What interests me more is the architectural approach. They're treating 3D perception as a plug-in module rather than requiring a ground-up redesign. That's an ambitious number to hit in terms of compatibility, if it actually works across different base models.
Meanwhile, a third line of research is asking whether we even need the robot to understand 3D space directly. The VERA project from MIT takes a different tack: leave the video planner completely embodiment-agnostic and train a separate inverse dynamics model (IDM) for each robot type.
The logic here is that video generation models already understand how scenes evolve. They can predict that pushing a block will move it, that opening a drawer reveals contents. The hard part is translating that visual prediction into motor commands for a specific robot arm.

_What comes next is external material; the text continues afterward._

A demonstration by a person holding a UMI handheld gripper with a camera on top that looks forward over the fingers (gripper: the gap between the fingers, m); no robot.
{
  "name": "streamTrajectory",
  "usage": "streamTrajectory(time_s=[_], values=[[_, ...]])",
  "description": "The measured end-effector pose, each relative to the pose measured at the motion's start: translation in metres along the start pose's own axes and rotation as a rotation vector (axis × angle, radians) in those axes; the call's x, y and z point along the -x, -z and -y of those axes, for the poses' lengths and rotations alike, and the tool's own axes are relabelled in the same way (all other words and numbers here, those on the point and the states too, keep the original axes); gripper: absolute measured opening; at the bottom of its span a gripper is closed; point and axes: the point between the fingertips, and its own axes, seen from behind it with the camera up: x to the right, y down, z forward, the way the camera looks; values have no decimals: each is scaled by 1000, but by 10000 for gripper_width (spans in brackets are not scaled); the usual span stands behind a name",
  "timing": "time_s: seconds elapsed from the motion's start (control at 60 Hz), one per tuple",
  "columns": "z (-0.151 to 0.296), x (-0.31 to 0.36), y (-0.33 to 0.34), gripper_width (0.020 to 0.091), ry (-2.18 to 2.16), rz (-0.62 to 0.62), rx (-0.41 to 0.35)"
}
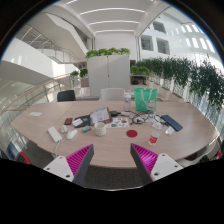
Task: Pour water
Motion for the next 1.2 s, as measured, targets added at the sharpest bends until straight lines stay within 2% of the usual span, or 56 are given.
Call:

VERA decouples these problems entirely.
Their IDM design uses the robot's Jacobian matrix, which maps joint velocities to end-effector motion. This is basic robotics math, but apparently nobody had combined it with video world models in quite this way. The paper demonstrates zero-shot Panda arm manipulation and 16-DoF Allegro hand dexterous manipulation, basically cube reorientation with a robot hand.
The real test is production volume, and VERA remains a research prototype. But the architecture has some practical advantages: you can swap video models without retraining the IDM, and the IDM can be trained with self-play data (the robot just moves around and records what happens). No expensive human demonstrations required.

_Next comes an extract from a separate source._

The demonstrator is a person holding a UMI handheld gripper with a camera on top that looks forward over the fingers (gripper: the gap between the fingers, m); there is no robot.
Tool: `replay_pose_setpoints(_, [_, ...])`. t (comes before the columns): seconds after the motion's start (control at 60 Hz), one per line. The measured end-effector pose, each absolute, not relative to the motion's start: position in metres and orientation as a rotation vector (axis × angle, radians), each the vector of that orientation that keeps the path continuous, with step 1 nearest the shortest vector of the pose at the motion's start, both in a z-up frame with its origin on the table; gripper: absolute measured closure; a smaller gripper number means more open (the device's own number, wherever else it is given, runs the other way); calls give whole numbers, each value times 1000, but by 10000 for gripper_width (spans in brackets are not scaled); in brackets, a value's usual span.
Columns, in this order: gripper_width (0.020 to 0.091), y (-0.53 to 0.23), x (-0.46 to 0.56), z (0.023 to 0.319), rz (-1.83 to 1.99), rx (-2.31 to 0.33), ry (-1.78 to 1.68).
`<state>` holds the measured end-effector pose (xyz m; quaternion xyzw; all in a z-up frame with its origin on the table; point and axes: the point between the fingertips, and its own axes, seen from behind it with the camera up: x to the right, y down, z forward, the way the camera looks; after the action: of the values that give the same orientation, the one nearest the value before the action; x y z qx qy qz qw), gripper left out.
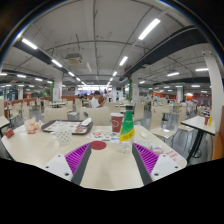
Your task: Pour water
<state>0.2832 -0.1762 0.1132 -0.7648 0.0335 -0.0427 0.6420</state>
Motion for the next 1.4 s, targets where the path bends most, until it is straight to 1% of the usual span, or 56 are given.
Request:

A fourth paper tackles the exploration problem from yet another angle. LLM-Guided Future Hypotheses uses language models to generate short-horizon future videos that serve as priors for robot control. The idea is that if you can show the robot a plausible future, a video of the block sliding into position, it has a target to aim for.

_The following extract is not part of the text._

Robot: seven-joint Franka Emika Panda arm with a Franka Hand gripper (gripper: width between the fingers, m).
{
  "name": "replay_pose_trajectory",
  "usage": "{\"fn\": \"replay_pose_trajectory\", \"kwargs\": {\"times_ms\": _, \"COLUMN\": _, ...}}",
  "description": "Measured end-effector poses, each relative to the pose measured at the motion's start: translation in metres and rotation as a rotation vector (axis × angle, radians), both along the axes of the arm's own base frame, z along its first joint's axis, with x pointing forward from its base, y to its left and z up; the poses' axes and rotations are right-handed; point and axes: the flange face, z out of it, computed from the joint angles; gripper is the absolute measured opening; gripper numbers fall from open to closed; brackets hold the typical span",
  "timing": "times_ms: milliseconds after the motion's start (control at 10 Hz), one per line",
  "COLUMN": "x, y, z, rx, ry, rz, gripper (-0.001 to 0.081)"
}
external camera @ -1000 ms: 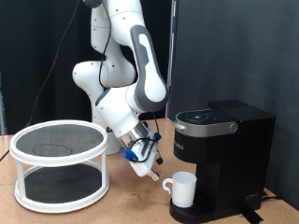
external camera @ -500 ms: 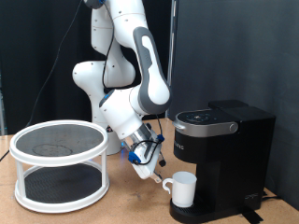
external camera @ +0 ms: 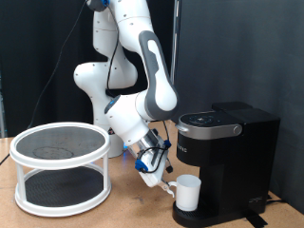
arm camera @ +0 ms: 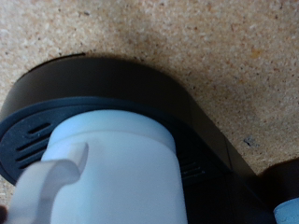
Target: Make a cup of coffee with the keurig machine
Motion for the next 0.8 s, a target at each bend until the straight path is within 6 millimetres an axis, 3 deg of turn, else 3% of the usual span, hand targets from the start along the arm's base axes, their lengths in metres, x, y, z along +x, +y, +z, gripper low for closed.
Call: {"fn": "replay_pose_trajectory", "kwargs": {"times_ms": 800, "x": 0.001, "y": 0.019, "z": -0.002, "rx": 0.020, "ry": 0.004, "rz": 0.011, "gripper": 0.0734}}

They call this Future-Experience Conditioning (FEC), and the results are sort of interesting. Generated futures improve performance over no-future conditioning. Mismatched futures (showing the wrong outcome) degrade performance. Ground-truth futures work best, obviously. The BC+RL variant achieved the strongest results on RoboCasa and CALVIN benchmarks.
The pipeline is complex: an LLM reasons over a task ontology, a digital twin rolls out intended object motion without the robot present, and then a video diffusion model synthesizes what the scene would look like with the robot executing the action. It's a lot of moving parts, and I'm skeptical about real-time performance. But the core insight, that robots benefit from imagining the future, seems sound.
So where does this leave us? Four papers, four approaches to the same underlying problem: robots need to understand 3D space to operate in the real world, and current AI models are surprisingly bad at it.
Self-exploration with graph distillation dramatically improves planning (2.5% → 47.8%)
3D perception can potentially be added to existing VLAs as a plug-in module
Decoupling video prediction from action generation may simplify training
Future video conditioning improves policy learning, but requires accurate futures
What remains unclear is how these approaches will combine, or whether they're even compatible. The field is moving fast enough that papers from three months ago already feel dated. I've seen enough spec sheets to know that benchmark performance rarely translates directly to real-world capability, and none of these papers include data on cycle times, failure recovery, or the kind of edge cases that actually matter in deployment.
The 47.8% number is promising. It's also a reminder that we're still, in a way, teaching robots to see. The hardware has been ready for years. The perception is finally catching up.